Os estudos apresentados apontam que políticas de austeridade, como o Novo Arcabouço Fiscal, têm reduzido o financiamento estatal e ampliado a pressão por privatização, afetando diretamente a autonomia universitária, a produção científica e a qualidade do ensino.
No caso das universidades estaduais, o cenário é ainda mais desigual, já que o financiamento depende da arrecadação de cada estado. Em muitos casos, mesmo quando há previsão orçamentária, os recursos não são totalmente executados, comprometendo investimentos e o funcionamento das instituições.
📍 No Paraná, a situação acende um alerta: as sete universidades estaduais operam sem vinculação fixa de recursos. Desde 2017, observa-se a redução da participação no orçamento estadual, com oscilações até 2023. Na prática, isso significa menos previsibilidade, perda de poder de compra e maior vulnerabilidade a cortes.
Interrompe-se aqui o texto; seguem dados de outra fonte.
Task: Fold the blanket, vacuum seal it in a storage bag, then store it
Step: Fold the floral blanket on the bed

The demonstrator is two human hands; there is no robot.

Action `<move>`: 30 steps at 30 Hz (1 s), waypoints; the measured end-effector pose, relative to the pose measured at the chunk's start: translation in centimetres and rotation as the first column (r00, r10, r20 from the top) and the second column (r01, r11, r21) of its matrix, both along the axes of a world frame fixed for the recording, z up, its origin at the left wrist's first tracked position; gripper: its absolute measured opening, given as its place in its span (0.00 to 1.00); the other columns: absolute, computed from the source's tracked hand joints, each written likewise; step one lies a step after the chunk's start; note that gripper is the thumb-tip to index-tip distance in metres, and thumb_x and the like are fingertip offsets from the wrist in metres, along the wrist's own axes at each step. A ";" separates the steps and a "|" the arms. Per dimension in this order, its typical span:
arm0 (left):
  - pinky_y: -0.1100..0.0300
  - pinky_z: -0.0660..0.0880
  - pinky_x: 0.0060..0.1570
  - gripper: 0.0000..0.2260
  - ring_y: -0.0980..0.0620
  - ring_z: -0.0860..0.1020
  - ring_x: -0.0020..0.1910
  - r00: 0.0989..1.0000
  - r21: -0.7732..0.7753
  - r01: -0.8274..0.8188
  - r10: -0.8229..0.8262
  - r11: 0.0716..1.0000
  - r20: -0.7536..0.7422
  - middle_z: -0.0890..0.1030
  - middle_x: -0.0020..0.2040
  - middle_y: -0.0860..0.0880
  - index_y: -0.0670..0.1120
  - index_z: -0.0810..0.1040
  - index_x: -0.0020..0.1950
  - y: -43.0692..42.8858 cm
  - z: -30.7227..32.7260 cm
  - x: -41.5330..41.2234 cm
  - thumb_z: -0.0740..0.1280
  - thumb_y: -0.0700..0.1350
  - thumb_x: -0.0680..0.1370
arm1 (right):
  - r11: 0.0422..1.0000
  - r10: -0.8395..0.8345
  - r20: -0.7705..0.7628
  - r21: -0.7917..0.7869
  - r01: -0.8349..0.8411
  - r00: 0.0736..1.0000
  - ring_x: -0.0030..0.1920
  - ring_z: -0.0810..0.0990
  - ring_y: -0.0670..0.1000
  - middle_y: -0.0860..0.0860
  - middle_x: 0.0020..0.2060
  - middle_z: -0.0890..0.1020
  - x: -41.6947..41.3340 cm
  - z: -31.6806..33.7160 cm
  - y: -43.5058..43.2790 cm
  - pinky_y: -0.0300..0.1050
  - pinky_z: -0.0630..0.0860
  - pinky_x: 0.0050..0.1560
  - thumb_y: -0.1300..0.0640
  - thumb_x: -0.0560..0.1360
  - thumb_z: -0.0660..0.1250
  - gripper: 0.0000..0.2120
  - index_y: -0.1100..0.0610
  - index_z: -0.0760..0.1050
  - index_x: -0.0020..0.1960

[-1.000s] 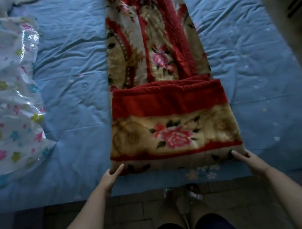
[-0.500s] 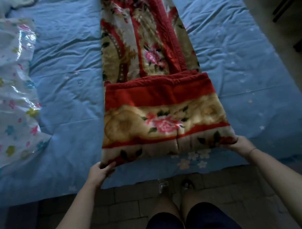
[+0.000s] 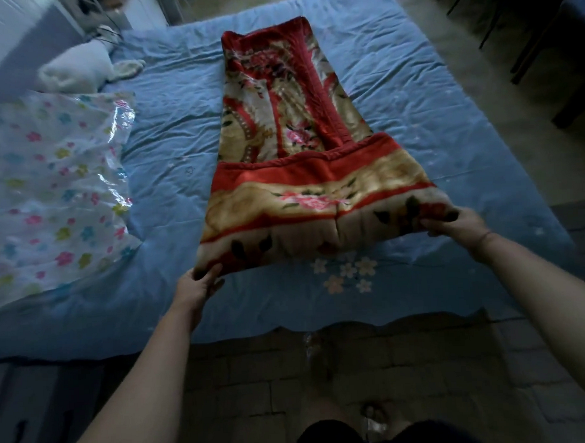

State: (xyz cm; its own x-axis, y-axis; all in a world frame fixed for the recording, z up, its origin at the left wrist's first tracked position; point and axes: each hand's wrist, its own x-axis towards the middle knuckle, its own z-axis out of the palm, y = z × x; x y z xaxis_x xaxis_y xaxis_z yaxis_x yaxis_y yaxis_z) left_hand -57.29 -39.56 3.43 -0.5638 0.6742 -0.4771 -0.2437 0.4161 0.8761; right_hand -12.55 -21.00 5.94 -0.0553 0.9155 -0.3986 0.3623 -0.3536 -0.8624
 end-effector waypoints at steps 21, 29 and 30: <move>0.48 0.73 0.57 0.17 0.44 0.79 0.54 0.946 -0.212 0.178 -0.226 0.961 -0.232 0.82 0.52 0.44 0.44 0.78 0.59 -26.1 3.1 2.0 0.71 0.52 0.75 | 0.995 0.098 0.060 0.014 -0.099 0.993 0.34 0.83 0.46 0.56 0.40 0.82 6.0 3.1 -25.0 0.36 0.78 0.37 0.65 0.67 0.75 0.18 0.68 0.78 0.56; 0.53 0.76 0.53 0.11 0.46 0.79 0.53 0.970 -0.064 0.145 -0.155 0.987 -0.189 0.82 0.53 0.45 0.46 0.79 0.55 -30.0 5.9 0.9 0.71 0.49 0.75 | 0.995 0.084 -0.053 0.057 -0.081 0.995 0.41 0.83 0.50 0.54 0.41 0.85 5.1 5.2 -30.5 0.39 0.79 0.40 0.42 0.49 0.83 0.35 0.61 0.81 0.49; 0.56 0.79 0.49 0.11 0.46 0.79 0.53 0.981 -0.033 0.118 -0.122 0.992 -0.153 0.81 0.54 0.44 0.46 0.79 0.54 -29.4 6.3 0.6 0.71 0.48 0.74 | 0.995 0.069 -0.078 0.076 -0.063 0.995 0.36 0.83 0.47 0.52 0.37 0.84 4.8 5.7 -30.0 0.36 0.78 0.36 0.41 0.47 0.83 0.37 0.61 0.81 0.49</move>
State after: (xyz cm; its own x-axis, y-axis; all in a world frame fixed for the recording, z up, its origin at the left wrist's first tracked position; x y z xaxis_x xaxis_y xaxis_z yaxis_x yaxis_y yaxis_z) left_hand -56.71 -68.94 9.75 -0.5475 0.7313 -0.4068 -0.0530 0.4548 0.8890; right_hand -7.72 -50.98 11.66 -0.1452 0.9353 -0.3227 0.3114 -0.2664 -0.9122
O resultado é um quadro de precarização: custeio pressionado, investimentos reduzidos e impacto direto nas condições de trabalho docente. Dados nacionais mostram que mais da metade da categoria relata piora na saúde, associada às condições de trabalho.
Para o ANDES-SN, enfrentar o subfinanciamento exige garantir recursos estáveis, execução orçamentária efetiva e defesa da autonomia universitária. Sem isso, o avanço da precarização tende a se aprofundar.